Where in the listing does the word "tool" appear? Report each line that holds it.

[Data excerpt Boundary: Start]

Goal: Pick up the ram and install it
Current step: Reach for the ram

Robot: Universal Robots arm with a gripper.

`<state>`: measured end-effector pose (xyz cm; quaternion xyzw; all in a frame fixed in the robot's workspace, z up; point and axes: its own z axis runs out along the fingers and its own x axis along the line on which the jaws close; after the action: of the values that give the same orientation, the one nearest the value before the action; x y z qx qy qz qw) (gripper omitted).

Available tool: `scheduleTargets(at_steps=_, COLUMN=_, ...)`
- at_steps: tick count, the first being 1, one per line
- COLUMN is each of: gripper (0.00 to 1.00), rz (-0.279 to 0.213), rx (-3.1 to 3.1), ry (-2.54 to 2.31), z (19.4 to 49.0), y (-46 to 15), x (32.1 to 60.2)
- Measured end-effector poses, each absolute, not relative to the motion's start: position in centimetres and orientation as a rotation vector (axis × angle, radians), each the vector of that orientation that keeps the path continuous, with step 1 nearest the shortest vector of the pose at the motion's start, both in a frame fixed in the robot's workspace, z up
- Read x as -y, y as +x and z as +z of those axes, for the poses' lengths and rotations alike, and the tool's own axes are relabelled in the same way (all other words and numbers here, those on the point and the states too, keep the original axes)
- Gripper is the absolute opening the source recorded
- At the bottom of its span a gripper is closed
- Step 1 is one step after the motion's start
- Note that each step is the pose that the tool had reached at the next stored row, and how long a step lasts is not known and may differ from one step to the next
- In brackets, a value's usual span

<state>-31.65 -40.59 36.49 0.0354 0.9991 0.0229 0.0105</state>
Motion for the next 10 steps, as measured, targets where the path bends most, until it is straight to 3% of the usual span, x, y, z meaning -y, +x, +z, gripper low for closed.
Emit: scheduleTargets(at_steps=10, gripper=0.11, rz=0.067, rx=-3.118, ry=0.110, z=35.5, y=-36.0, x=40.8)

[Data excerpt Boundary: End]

_Output for this exercise_
Available tool: `scheduleTargets(at_steps=_, COLUMN=_, ...)`
- Read x as -y, y as +x and z as +z of those axes, for the poses' lengths and rotations alike, and the tool's own axes are relabelled in the same way (all other words and numbers here, those on the point and the states too, keep the original axes)
- Note that each step is the pose that the tool had reached at the next stored row, and how long a step lasts is not known and may differ from one step to the next

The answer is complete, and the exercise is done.